By contrast, in Europe people mostly keep quiet about what they do and don’t believe. But very largely Europe is far more “progressive” than America in this respect. There are far fewer Christians in Europe than progressive secularists.
But if the secular progressives pride themselves in having moved on past Christianity, and left it behind, they have singularly failed to put together a cohesive, consistent worldview to replace that of Christianity. They have demolished Christianity, but have not built anything new in its place. The progressive secularists are living in a ruined world, in which they have torn down more or less everything that used to be held sacred, but erected nothing new. And, having dispensed with Christian morality, they now have no morality at all. And in fact, having demolished Christianity, they are now set on demolishing (or ‘deconstructing’, as they prefer to call it) everything else as well. And so now everything is under attack. Marriage. Family. Nation. Maleness. Whiteness. Everything.
Seen from this perspective, the American Christian Right is actually far stronger than the American secular progressive Left. The Christian Right actually have a set of strong beliefs, and the secular Left do not. Furthermore, the secular Left is made up of people who, having dispensed with a Christian worldview, are quite likely to next come to believe almost anything at all, and to furthermore become fanatical believers in whatever it is. Examples: Antismoking and Global Warming. So the secular Left is highly fragmented, and always likely to become more fragmented and fractured.
The decline of Christianity is in large part a consequence of the rise of Science. For there is (apparently) no place for God in the scientific vision of a universe made up of particles and waves. In this respect, the scientific worldview suffers from the same problem as the progressive secular Left: it has no morality. The scientists dispensed with God, but did not replace Christian morality with a new scientific morality. They left a vacuum.
This isn’t a problem just for western civilisation. It’s a problem for the whole world. Because all the many religions in the world are under attack from scientific secularism. Islam is also under attack. And so is Judaism. And Hinduism. And everything else.
It was probably even a problem that the Romans faced, 2000 years ago, as their old Roman religion, of Jupiter and Mars, came under siege from all sorts of new religions, Christianity being just one of many. The fall of the Roman empire may well have been much less a military collapse than a moral collapse. For maybe what had really held the Roman empire together was not the Roman army, but an austere, stoic Roman morality which was the real glue that held it together, and which no army could replace once it had dribbled away. Rome probably fell when it ceased to believe in itself, and came to believe in almost anything at all.
We’re in the same place today. We’re facing the same moral crisis, as old belief systems lose their grip, and in the ensuing vacuum people are beginning to believe in nothing, or in almost anything.

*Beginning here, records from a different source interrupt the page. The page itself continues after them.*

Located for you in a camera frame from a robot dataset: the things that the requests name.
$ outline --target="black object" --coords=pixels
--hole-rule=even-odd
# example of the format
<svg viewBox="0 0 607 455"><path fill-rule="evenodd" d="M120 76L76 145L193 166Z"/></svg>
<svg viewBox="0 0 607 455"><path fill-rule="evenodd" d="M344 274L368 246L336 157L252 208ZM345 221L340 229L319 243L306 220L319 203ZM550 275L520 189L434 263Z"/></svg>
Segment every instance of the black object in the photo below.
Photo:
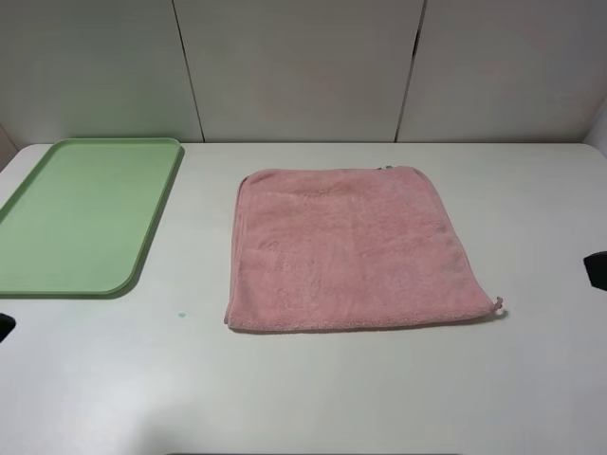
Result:
<svg viewBox="0 0 607 455"><path fill-rule="evenodd" d="M8 315L0 313L0 343L4 341L4 338L9 336L12 329L17 325L17 321Z"/></svg>
<svg viewBox="0 0 607 455"><path fill-rule="evenodd" d="M592 286L607 291L607 251L584 258L584 265Z"/></svg>

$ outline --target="table surface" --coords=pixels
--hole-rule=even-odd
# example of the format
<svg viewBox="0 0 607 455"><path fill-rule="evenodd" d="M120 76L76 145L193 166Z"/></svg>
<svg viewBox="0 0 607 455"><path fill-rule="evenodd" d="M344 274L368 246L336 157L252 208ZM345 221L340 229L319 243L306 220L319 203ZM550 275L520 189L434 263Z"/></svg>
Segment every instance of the table surface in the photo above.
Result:
<svg viewBox="0 0 607 455"><path fill-rule="evenodd" d="M0 173L0 203L48 145ZM607 159L579 144L186 144L140 281L115 300L0 300L0 453L607 451ZM414 166L506 313L390 332L223 324L240 181Z"/></svg>

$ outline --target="pink towel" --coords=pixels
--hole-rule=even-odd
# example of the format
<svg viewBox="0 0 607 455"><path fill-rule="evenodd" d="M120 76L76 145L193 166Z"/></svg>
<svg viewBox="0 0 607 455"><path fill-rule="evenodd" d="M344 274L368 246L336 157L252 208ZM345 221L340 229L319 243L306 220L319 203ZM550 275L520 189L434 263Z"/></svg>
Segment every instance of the pink towel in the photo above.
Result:
<svg viewBox="0 0 607 455"><path fill-rule="evenodd" d="M403 327L500 307L474 279L438 193L416 169L267 170L240 185L231 329Z"/></svg>

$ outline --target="tray rim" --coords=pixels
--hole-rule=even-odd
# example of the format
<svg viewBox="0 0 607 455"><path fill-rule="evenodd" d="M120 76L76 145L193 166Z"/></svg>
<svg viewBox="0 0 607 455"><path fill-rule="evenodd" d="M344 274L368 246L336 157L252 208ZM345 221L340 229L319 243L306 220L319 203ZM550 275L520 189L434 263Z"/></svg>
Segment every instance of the tray rim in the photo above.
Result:
<svg viewBox="0 0 607 455"><path fill-rule="evenodd" d="M143 235L141 240L141 246L138 251L138 255L133 263L133 268L129 273L128 277L124 282L119 285L103 290L103 291L2 291L0 290L0 299L114 299L121 297L131 291L138 282L139 275L143 269L145 259L149 252L152 241L156 234L157 227L162 217L162 212L167 204L171 189L175 182L176 176L183 160L185 151L181 143L172 137L72 137L62 139L52 144L45 154L38 160L34 167L29 171L28 175L19 184L19 186L10 195L9 199L5 204L0 207L0 224L3 222L5 217L10 213L15 204L28 190L31 184L36 180L36 177L45 168L48 161L65 145L71 145L73 143L107 143L107 144L119 144L119 143L131 143L137 144L142 142L166 142L167 145L173 145L177 148L177 154L173 162L173 166L169 170L166 181L164 182L164 188L158 198L156 207L152 213L150 224Z"/></svg>

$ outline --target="green tray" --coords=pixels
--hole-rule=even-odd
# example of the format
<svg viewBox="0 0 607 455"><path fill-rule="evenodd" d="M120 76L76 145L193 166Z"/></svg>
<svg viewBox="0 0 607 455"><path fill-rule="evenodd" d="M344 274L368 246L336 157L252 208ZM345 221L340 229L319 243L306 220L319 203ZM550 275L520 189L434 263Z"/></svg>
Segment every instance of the green tray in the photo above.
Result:
<svg viewBox="0 0 607 455"><path fill-rule="evenodd" d="M0 209L0 298L132 289L182 157L168 138L53 145Z"/></svg>

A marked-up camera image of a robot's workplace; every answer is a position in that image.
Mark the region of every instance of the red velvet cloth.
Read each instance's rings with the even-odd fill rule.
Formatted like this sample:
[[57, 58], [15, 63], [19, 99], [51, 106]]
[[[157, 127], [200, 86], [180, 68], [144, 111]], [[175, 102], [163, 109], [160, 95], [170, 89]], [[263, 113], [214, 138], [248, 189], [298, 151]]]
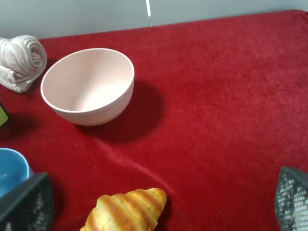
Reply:
[[285, 11], [44, 39], [49, 66], [105, 47], [136, 81], [112, 122], [81, 127], [44, 103], [40, 79], [20, 95], [0, 147], [52, 177], [54, 231], [78, 231], [102, 194], [159, 187], [158, 231], [278, 231], [280, 168], [308, 171], [308, 14]]

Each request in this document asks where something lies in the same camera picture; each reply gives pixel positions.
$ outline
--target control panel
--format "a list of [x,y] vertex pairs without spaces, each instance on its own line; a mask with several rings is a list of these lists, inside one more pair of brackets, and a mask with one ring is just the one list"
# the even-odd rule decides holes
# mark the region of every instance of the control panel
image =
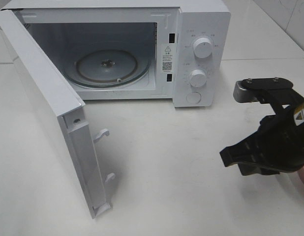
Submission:
[[229,21],[229,12],[182,13],[175,107],[211,105]]

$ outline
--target qr code
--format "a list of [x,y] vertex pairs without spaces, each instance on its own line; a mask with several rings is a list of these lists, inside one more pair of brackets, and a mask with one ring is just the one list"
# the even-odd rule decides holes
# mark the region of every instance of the qr code
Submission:
[[172,70],[172,62],[163,62],[163,70]]

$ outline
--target timer knob
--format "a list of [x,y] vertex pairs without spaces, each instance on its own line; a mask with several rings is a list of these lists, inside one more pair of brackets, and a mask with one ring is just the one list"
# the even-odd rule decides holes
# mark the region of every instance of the timer knob
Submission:
[[198,38],[192,47],[195,56],[198,58],[207,58],[212,53],[212,41],[207,37]]
[[189,76],[190,85],[199,88],[206,84],[207,76],[203,70],[194,70]]

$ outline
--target yellow warning triangle
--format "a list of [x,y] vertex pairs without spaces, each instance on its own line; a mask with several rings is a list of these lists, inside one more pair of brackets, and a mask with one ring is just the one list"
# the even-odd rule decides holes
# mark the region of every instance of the yellow warning triangle
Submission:
[[296,119],[304,119],[301,112],[297,115]]

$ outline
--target white tabletop
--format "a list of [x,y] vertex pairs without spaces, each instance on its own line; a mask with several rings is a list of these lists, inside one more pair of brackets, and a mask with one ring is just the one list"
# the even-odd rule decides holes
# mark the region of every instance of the white tabletop
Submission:
[[[232,17],[223,53],[230,59],[304,58],[304,51],[252,0],[224,0]],[[11,62],[0,38],[0,63]]]
[[223,61],[208,108],[171,100],[87,102],[103,173],[114,171],[113,209],[91,219],[72,166],[57,156],[13,65],[0,65],[0,235],[304,236],[298,175],[241,176],[219,156],[272,113],[239,104],[236,80],[285,77],[304,96],[304,59]]

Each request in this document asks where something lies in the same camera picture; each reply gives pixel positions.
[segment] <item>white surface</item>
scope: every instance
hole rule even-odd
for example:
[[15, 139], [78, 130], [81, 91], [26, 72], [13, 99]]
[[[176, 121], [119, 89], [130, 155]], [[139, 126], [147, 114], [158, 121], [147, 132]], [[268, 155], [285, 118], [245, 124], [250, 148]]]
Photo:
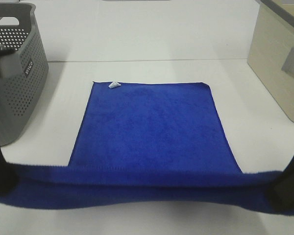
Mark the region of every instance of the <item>white surface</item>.
[[67, 165], [92, 81], [205, 82], [211, 87], [230, 147], [244, 172], [283, 170], [294, 154], [294, 123], [246, 60], [49, 65], [46, 87], [24, 134], [2, 148], [11, 162]]
[[259, 9], [254, 0], [28, 2], [50, 61], [247, 58]]
[[[196, 58], [197, 55], [202, 59], [219, 59], [222, 56], [226, 58], [228, 55], [235, 55], [235, 58], [247, 58], [250, 36], [257, 15], [254, 9], [257, 6], [248, 0], [227, 1], [232, 8], [224, 5], [223, 1], [216, 0], [205, 1], [205, 3], [204, 1], [172, 0], [170, 4], [180, 7], [180, 11], [179, 9], [172, 11], [177, 14], [176, 19], [188, 21], [201, 17], [203, 22], [200, 24], [194, 21], [192, 26], [186, 26], [186, 28], [178, 24], [179, 27], [175, 28], [169, 23], [169, 18], [174, 18], [174, 15], [168, 15], [164, 7], [153, 9], [146, 3], [140, 15], [138, 3], [132, 2], [133, 5], [126, 3], [127, 13], [120, 5], [115, 8], [115, 16], [111, 19], [130, 22], [128, 25], [120, 26], [118, 22], [114, 25], [112, 21], [106, 21], [109, 15], [103, 14], [111, 12], [112, 8], [107, 8], [108, 4], [104, 3], [105, 11], [98, 11], [97, 0], [91, 1], [92, 3], [88, 1], [87, 6], [83, 5], [84, 10], [76, 11], [77, 15], [72, 19], [67, 16], [72, 13], [70, 7], [77, 7], [81, 1], [71, 1], [70, 7], [67, 4], [64, 5], [57, 17], [53, 15], [57, 12], [56, 9], [50, 6], [57, 6], [60, 9], [61, 5], [55, 2], [61, 1], [32, 1], [37, 2], [38, 24], [47, 47], [47, 54], [49, 58], [61, 60], [96, 60], [100, 57], [102, 60], [127, 60], [134, 57], [134, 59], [143, 60], [154, 58], [172, 60], [178, 59], [179, 56], [188, 59]], [[192, 2], [197, 8], [200, 2], [201, 8], [197, 12], [199, 16], [195, 15], [195, 8], [186, 9], [186, 6], [180, 4], [181, 2]], [[213, 4], [222, 6], [225, 9], [224, 14], [220, 14], [222, 13], [220, 9], [217, 11], [219, 14], [215, 14]], [[40, 7], [41, 5], [46, 5], [44, 10]], [[144, 17], [148, 20], [156, 17], [153, 11], [157, 10], [159, 17], [150, 24], [157, 30], [142, 30], [141, 33], [149, 39], [152, 38], [152, 32], [160, 33], [160, 40], [152, 41], [142, 37], [140, 38], [142, 42], [150, 41], [150, 44], [135, 44], [135, 41], [130, 41], [133, 44], [132, 47], [124, 43], [127, 38], [130, 39], [134, 35], [133, 32], [140, 30], [139, 24], [144, 23]], [[88, 17], [84, 16], [85, 12], [94, 13], [91, 16], [93, 18], [89, 19], [100, 15], [98, 22], [102, 26], [96, 26], [94, 32], [98, 33], [102, 30], [103, 34], [98, 38], [91, 35], [96, 41], [82, 40], [80, 51], [74, 44], [77, 36], [67, 34], [62, 25], [70, 23], [82, 38], [88, 37], [89, 25], [82, 25], [82, 22], [86, 21], [81, 20]], [[226, 23], [234, 21], [237, 15], [245, 20], [235, 21], [241, 26], [229, 27]], [[206, 25], [210, 16], [214, 16], [212, 22], [221, 23], [223, 35], [217, 33], [214, 23], [211, 24], [211, 29], [209, 25]], [[120, 30], [113, 34], [109, 29], [103, 30], [104, 25], [109, 25], [112, 29], [117, 29], [119, 25]], [[171, 27], [172, 31], [165, 29], [165, 26]], [[196, 31], [197, 27], [202, 27], [203, 30]], [[181, 29], [185, 34], [184, 37], [179, 36], [174, 31], [176, 29]], [[177, 40], [172, 39], [172, 35], [177, 35]], [[108, 36], [114, 39], [107, 38], [107, 45], [105, 45], [104, 38]], [[246, 59], [50, 63], [49, 65], [50, 72], [46, 88], [24, 134], [14, 144], [3, 148], [6, 158], [10, 161], [65, 165], [73, 148], [93, 80], [141, 83], [203, 81], [212, 89], [230, 146], [244, 171], [282, 169], [294, 153], [294, 124], [287, 119], [251, 71], [246, 64]], [[131, 203], [66, 211], [28, 210], [0, 205], [1, 234], [294, 235], [294, 217], [267, 215], [234, 206], [199, 202]]]

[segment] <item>blue microfiber towel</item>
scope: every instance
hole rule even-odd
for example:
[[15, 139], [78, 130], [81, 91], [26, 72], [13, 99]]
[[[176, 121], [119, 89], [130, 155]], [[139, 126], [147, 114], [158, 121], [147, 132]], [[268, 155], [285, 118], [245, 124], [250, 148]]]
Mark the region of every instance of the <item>blue microfiber towel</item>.
[[281, 172], [244, 174], [204, 83], [95, 83], [66, 167], [11, 164], [0, 202], [68, 209], [154, 200], [205, 201], [278, 212], [266, 197]]

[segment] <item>towel tag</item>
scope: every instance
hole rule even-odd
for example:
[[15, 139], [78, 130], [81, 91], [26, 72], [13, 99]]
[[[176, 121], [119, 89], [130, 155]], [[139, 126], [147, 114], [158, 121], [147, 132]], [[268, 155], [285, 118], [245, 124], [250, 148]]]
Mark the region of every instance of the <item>towel tag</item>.
[[116, 87], [119, 87], [121, 84], [118, 83], [118, 82], [113, 82], [109, 85], [109, 88], [112, 89], [112, 88], [116, 88]]

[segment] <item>gray plastic basket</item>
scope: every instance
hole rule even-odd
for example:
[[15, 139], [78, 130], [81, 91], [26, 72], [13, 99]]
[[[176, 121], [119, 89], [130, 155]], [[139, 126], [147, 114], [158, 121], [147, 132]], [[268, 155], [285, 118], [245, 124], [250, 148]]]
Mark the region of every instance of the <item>gray plastic basket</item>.
[[34, 16], [35, 5], [0, 3], [0, 145], [14, 141], [32, 114], [44, 87], [48, 64]]

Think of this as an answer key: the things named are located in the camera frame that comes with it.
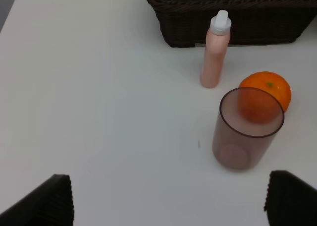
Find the wicker basket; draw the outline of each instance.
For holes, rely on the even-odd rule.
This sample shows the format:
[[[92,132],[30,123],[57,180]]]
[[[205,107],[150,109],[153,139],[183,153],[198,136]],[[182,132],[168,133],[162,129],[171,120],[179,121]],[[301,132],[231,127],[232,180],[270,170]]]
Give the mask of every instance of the wicker basket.
[[[171,47],[204,44],[220,9],[232,20],[230,44],[268,45],[295,41],[317,14],[317,0],[148,0]]]

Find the plastic cup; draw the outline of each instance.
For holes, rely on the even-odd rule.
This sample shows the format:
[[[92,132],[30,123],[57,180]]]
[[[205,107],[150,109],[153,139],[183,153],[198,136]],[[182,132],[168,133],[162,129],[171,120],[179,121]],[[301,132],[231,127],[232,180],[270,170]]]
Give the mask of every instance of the plastic cup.
[[[284,111],[271,94],[251,87],[229,91],[220,102],[212,151],[223,166],[246,170],[262,158],[284,123]]]

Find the white table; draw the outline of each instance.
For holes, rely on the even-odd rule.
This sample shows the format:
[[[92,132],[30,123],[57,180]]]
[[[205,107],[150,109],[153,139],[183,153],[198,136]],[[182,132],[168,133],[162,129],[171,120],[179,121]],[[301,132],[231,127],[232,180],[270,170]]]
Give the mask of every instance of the white table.
[[[146,0],[16,0],[0,33],[0,211],[66,173],[75,226],[267,226],[271,170],[317,186],[317,22],[293,44],[229,48],[213,90],[203,54],[170,48]],[[210,150],[218,105],[261,70],[292,103],[259,165],[233,173]]]

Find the orange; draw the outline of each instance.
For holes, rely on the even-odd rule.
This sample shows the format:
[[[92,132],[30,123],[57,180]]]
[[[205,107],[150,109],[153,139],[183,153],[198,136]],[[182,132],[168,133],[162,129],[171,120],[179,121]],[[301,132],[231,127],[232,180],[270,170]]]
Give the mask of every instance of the orange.
[[[268,92],[279,101],[284,112],[287,111],[292,98],[291,88],[287,81],[280,75],[269,71],[257,72],[248,76],[239,87],[253,87]],[[245,118],[252,122],[265,123],[280,113],[276,101],[265,92],[252,89],[240,91],[238,107]]]

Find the plastic bottle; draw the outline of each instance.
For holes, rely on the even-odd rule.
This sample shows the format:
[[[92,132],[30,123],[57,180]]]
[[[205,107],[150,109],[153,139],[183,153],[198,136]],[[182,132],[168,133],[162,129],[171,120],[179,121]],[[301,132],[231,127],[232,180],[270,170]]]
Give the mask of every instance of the plastic bottle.
[[[219,83],[224,56],[230,40],[231,20],[226,10],[220,10],[211,19],[206,36],[204,68],[201,73],[201,85],[214,88]]]

Many years ago, while on holiday in Luxor, Egypt, I spent hours talking to a very earnest young Muslim who spoke of his despair at the loss of Christian faith in Europe. He had no wish for Christians to become Muslims: he simply wanted them to believe in something, rather than in nothing. He was talking about a moral vacuum. At the time, I couldn’t really see why he was so concerned. But I think I understand him much better today.